Your assignment →
Send back all the data below, exactly as given.

[[ Recorded data, beginning ]]

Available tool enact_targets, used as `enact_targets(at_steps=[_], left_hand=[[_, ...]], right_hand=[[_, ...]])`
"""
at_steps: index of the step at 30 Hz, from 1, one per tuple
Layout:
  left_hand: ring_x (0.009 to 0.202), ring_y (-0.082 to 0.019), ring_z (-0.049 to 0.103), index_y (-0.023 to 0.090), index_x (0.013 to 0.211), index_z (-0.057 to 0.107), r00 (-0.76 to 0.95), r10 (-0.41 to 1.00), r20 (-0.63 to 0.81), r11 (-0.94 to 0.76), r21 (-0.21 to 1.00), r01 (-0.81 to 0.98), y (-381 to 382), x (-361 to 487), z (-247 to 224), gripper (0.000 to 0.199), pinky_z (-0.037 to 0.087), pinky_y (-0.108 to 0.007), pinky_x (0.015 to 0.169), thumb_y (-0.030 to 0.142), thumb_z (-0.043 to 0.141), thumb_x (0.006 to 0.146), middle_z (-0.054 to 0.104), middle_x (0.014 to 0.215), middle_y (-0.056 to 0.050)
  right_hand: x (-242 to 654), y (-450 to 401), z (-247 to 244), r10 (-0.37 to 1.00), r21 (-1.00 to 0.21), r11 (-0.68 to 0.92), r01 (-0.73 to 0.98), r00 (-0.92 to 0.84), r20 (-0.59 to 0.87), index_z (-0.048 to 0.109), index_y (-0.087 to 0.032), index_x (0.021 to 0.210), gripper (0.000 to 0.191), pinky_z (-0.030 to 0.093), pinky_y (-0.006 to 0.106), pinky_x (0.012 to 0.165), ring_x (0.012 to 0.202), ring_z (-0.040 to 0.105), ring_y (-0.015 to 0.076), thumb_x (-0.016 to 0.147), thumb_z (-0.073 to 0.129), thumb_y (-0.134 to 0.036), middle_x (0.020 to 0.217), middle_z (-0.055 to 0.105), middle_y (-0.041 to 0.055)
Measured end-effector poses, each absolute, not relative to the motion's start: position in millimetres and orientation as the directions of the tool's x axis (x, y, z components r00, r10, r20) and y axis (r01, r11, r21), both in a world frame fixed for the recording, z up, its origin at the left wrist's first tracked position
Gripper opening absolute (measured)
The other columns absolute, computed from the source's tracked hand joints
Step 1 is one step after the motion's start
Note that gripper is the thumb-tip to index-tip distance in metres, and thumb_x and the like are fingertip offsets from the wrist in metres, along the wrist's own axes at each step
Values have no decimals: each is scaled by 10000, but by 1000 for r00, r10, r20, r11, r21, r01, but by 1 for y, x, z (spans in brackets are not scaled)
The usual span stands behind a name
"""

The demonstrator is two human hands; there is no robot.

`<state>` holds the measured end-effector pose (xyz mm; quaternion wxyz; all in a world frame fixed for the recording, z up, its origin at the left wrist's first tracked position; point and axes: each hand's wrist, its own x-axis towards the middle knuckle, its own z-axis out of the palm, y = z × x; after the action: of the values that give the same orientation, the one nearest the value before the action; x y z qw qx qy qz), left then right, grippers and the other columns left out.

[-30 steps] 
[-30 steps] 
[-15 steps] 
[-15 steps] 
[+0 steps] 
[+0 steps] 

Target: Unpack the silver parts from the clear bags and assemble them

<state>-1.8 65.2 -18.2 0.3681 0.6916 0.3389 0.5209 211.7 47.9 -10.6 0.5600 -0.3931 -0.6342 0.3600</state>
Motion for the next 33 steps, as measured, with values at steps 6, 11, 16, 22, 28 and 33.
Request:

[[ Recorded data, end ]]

Answer to the exercise →
Available tool enact_targets, used as `enact_targets(at_steps=[_], left_hand=[[_, ...]], right_hand=[[_, ...]])`
"""
at_steps: index of the step at 30 Hz, from 1, one per tuple
Layout:
  left_hand: ring_x (0.009 to 0.202), ring_y (-0.082 to 0.019), ring_z (-0.049 to 0.103), index_y (-0.023 to 0.090), index_x (0.013 to 0.211), index_z (-0.057 to 0.107), r00 (-0.76 to 0.95), r10 (-0.41 to 1.00), r20 (-0.63 to 0.81), r11 (-0.94 to 0.76), r21 (-0.21 to 1.00), r01 (-0.81 to 0.98), y (-381 to 382), x (-361 to 487), z (-247 to 224), gripper (0.000 to 0.199), pinky_z (-0.037 to 0.087), pinky_y (-0.108 to 0.007), pinky_x (0.015 to 0.169), thumb_y (-0.030 to 0.142), thumb_z (-0.043 to 0.141), thumb_x (0.006 to 0.146), middle_z (-0.054 to 0.104), middle_x (0.014 to 0.215), middle_y (-0.056 to 0.050)
  right_hand: x (-242 to 654), y (-450 to 401), z (-247 to 244), r10 (-0.37 to 1.00), r21 (-1.00 to 0.21), r11 (-0.68 to 0.92), r01 (-0.73 to 0.98), r00 (-0.92 to 0.84), r20 (-0.59 to 0.87), index_z (-0.048 to 0.109), index_y (-0.087 to 0.032), index_x (0.021 to 0.210), gripper (0.000 to 0.191), pinky_z (-0.030 to 0.093), pinky_y (-0.006 to 0.106), pinky_x (0.012 to 0.165), ring_x (0.012 to 0.202), ring_z (-0.040 to 0.105), ring_y (-0.015 to 0.076), thumb_x (-0.016 to 0.147), thumb_z (-0.073 to 0.129), thumb_y (-0.134 to 0.036), middle_x (0.020 to 0.217), middle_z (-0.055 to 0.105), middle_y (-0.041 to 0.055)
Measured end-effector poses, each absolute, not relative to the motion's start: position in millimetres and orientation as the directions of the tool's x axis (x, y, z components r00, r10, r20) and y axis (r01, r11, r21), both in a world frame fixed for the recording, z up, its origin at the left wrist's first tracked position
Gripper opening absolute (measured)
The other columns absolute, computed from the source's tracked hand joints
Step 1 is one step after the motion's start
Note that gripper is the thumb-tip to index-tip distance in metres, and thumb_x and the like are fingertip offsets from the wrist in metres, along the wrist's own axes at each step
Values have no decimals: each is scaled by 10000, but by 1000 for r00, r10, r20, r11, r21, r01, but by 1 for y, x, z (spans in brackets are not scaled)
The usual span stands behind a name
"""

The demonstrator is two human hands; there is no robot.

`<state>` holds the measured end-effector pose (xyz mm; quaternion wxyz; all in a world frame fixed for the recording, z up, its origin at the left wrist's first tracked position; point and axes: each hand's wrist, its own x-axis towards the middle knuckle, its own z-axis out of the palm, y = z × x; after the action: of the values that give the same orientation, the one nearest the value before the action; x y z qw qx qy qz), left then right, grippers and the other columns left out.

[-30 steps] 
[-30 steps] 
[-15 steps] 
[-15 steps] 
[+0 steps] 
[+0 steps] 

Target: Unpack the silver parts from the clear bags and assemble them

<state>-1.8 65.2 -18.2 0.3681 0.6916 0.3389 0.5209 211.7 47.9 -10.6 0.5600 -0.3931 -0.6342 0.3600</state>
Motion for the next 33 steps, as measured, with values at steps 6, 11, 16, 22, 28 and 33.
Request:

This answer is complete as it stands.